In the old days, to set a register to the value 1, even an average assembly programmer would do something like this:


xor ax,ax
inc ax
rather than:
mov ax,1
The reason was simple. The programmer knew the latter alternative required access to memory, which is generally ten times slower than accessing registers. Modern programming languages hide details like this from the programmer, so he does not know the real cost of bad programming.

With garbage collection now part of many languages, we see many applications having to deal with memory problems. Why? Because the average programmer does not know the cost of object creation since he does not have to deal with cleanup.

For example in C++ you would do this:


// case 1: allocate on stack
int a = 1;
// other code
DirEnt de;

// case 2: allocate on heap
int *a = new int;
// other code
DirEnt *de = new DirEnt;
In the first case, the variable is allocated on the stack and disappears when execution moves outside the scope. The compiler calculates the required space at compile time and generates a simple instruction such as:

sub bp, 2+248        ; int is 2 bytes, dirent is 248 bytes
In the second case, the variable is allocated on the heap, which is a comparatively slow operation. First, a check is made for sufficient free memory. The heap is then searched for contiguous free memory of the desired size and then initialized. The region is marked "in-use" and a pointer to the memory is returned. If there is no contiguous memory, the system may choose to compact/defragment memory.

Two characteristics of the heap vs stack in the above example are that the memory allocation routine would need to be called twice, since the compiler has no way of knowing if the allocations can be combined given there is other code between the two allocations. Also while each thread has its own stack, multiple threads compete for the same heap allocator (except a small portion of thread local heap, which is not really a factor in large memory footprints).
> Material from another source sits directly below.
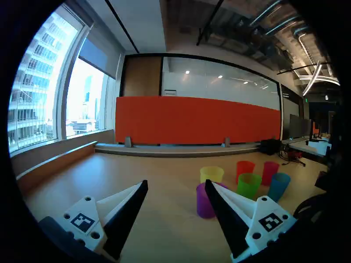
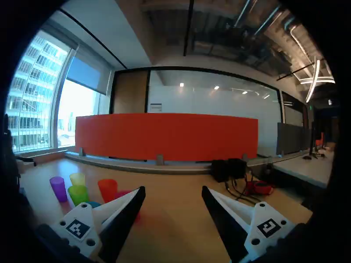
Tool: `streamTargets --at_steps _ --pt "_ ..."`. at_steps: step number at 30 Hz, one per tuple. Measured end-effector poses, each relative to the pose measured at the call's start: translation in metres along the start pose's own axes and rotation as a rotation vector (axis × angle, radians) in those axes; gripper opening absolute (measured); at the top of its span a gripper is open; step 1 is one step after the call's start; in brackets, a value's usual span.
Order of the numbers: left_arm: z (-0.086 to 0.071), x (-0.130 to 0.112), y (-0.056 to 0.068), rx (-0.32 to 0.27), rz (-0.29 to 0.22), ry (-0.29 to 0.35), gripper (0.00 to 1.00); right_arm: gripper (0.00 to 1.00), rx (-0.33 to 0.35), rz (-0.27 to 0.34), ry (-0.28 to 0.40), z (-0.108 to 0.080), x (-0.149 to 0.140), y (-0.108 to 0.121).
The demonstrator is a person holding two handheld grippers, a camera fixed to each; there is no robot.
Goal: Pour water
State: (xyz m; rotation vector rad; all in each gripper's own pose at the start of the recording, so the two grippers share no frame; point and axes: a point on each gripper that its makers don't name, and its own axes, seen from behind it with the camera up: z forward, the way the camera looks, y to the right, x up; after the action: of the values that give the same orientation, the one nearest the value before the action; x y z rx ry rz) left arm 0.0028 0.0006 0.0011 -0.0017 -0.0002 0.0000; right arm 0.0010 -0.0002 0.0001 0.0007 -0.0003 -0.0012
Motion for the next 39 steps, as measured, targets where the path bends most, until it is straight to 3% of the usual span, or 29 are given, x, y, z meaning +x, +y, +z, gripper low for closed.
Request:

In languages such as Java you cannot really allocate anything except primitives on the stack even if you don't intend to use them beyond the immediate scope. This represents a big load on the memory management system. Objects that properly belong on the stack now crowd the heap, putting a strain on the entire system.

"But how slow can memory allocation be? Isn't memory accessible in nanoseconds?"

In most operating systems, for practically all applications, the memory allocated is virtual memory from the theoretical address space rather than actual physical memory. This implies that you need huge amounts of memory to never have a page fault. Page faults generally work at the speed of storage, which is measured in milliseconds unless you have a solid state disk.

With fragmented memory and a large memory footprint, we end up dealing with multiple page faults, causing the system to thrash. This is especially apparent in multi-threaded programming where the locality of reference principle does not save you from multiple simultaneous page faults.

Unfortunately, even a programmer who is aware of these issues is helpless if the language itself is restrictive. What java could have done is allocate objects on the stack if they are not passed to other methods.


// new translates to alloc on stack
DirEnt e = new DirEnt(".");
e.list();

// passed to other class, alloc on heap
DirEnt e = new DirEnt("..");
stack.add(e);
Theoretically, the java compiler could follow the object in the call tree and see if anyone retains a reference to it, but that would render the compiler prohibitively slow and perhaps incorrect if reflection is used.

It is therefore up to the programmer to not trust the much touted features of any language (or any technology) without sufficient experience. Failing which, your programs end up testifying for Gates' Law.

Monday, August 08, 2005

The problem with DTDs and schemas

Many would agree with me that XML is too bulky for its intended purposes. But would you say the same about HTML? probably not.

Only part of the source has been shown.